Stored items
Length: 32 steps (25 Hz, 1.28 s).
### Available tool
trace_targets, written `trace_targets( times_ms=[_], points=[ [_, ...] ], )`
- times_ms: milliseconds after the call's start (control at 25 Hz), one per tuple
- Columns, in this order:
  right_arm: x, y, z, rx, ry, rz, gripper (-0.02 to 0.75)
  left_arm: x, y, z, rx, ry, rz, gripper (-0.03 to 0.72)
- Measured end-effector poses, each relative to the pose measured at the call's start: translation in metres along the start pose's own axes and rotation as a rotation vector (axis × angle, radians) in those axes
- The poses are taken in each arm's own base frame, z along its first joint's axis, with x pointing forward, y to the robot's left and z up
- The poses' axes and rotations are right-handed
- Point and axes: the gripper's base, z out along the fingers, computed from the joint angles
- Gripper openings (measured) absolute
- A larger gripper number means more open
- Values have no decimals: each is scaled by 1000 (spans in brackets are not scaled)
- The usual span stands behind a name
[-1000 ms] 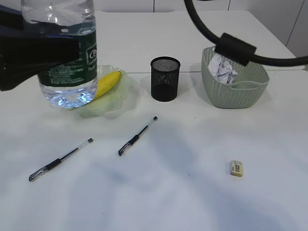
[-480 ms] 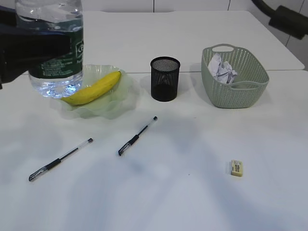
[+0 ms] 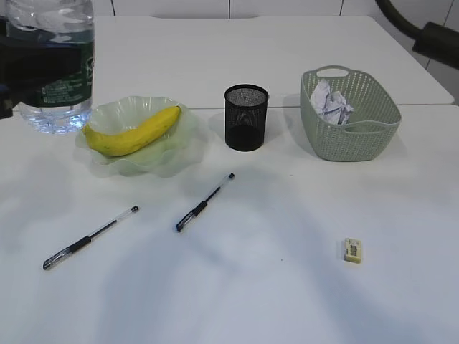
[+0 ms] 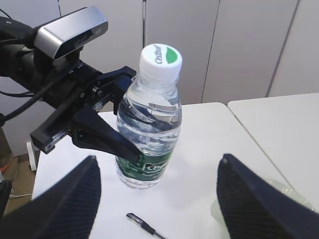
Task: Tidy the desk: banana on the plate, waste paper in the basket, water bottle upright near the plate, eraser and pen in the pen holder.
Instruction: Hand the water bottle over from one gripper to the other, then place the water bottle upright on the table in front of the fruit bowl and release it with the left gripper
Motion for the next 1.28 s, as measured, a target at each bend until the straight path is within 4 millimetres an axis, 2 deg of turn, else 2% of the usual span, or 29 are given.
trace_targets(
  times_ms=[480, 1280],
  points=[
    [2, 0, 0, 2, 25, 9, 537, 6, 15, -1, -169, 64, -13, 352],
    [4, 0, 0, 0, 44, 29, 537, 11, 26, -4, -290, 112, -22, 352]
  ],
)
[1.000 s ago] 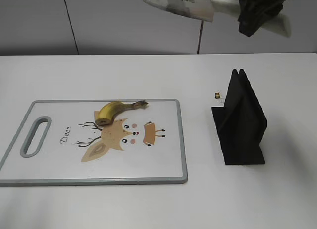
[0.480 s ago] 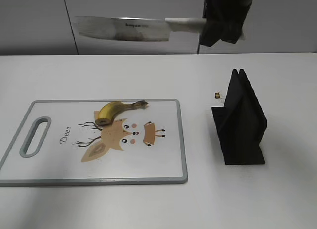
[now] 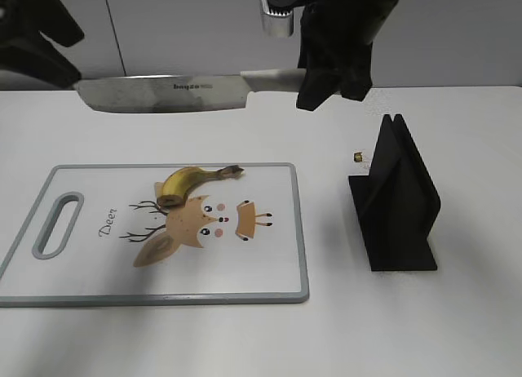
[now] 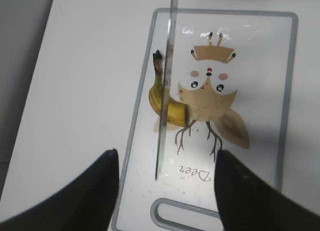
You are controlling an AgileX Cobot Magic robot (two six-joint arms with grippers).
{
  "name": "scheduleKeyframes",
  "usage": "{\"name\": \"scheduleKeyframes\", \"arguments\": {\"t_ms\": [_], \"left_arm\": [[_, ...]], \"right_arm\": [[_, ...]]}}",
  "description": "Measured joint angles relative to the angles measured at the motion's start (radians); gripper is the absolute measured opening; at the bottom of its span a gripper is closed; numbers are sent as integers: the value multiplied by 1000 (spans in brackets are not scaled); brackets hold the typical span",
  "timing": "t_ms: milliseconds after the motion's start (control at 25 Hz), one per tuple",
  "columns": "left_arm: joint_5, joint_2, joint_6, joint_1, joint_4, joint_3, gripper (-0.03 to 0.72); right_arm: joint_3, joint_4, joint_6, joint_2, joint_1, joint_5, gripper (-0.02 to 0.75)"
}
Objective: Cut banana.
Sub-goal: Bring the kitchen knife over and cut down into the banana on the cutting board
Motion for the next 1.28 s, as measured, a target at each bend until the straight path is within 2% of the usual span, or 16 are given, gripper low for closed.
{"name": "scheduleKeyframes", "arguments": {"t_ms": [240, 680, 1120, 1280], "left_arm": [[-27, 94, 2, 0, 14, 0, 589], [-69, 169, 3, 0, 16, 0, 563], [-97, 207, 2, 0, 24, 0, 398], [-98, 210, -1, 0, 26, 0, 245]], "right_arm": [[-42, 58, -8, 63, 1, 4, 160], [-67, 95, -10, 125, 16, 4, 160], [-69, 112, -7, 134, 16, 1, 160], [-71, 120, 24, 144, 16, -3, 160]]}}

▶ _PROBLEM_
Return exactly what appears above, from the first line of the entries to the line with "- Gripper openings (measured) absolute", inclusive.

▶ _EXERCISE RESPONSE_
Length: 32 steps (25 Hz, 1.28 s).
### Available tool
trace_targets, written `trace_targets( times_ms=[_], points=[ [_, ...] ], )`
- times_ms: milliseconds after the call's start (control at 25 Hz), one per tuple
- Columns, in this order:
  right_arm: x, y, z, rx, ry, rz, gripper (-0.02 to 0.75)
  left_arm: x, y, z, rx, ry, rz, gripper (-0.03 to 0.72)
- Measured end-effector poses, each relative to the pose measured at the call's start: translation in metres along the start pose's own axes and rotation as a rotation vector (axis × angle, radians) in those axes
- The poses are taken in each arm's own base frame, z along its first joint's axis, with x pointing forward, y to the robot's left and z up
- The poses' axes and rotations are right-handed
- Point and axes: the gripper's base, z out along the fingers, computed from the joint angles
- Gripper openings (measured) absolute

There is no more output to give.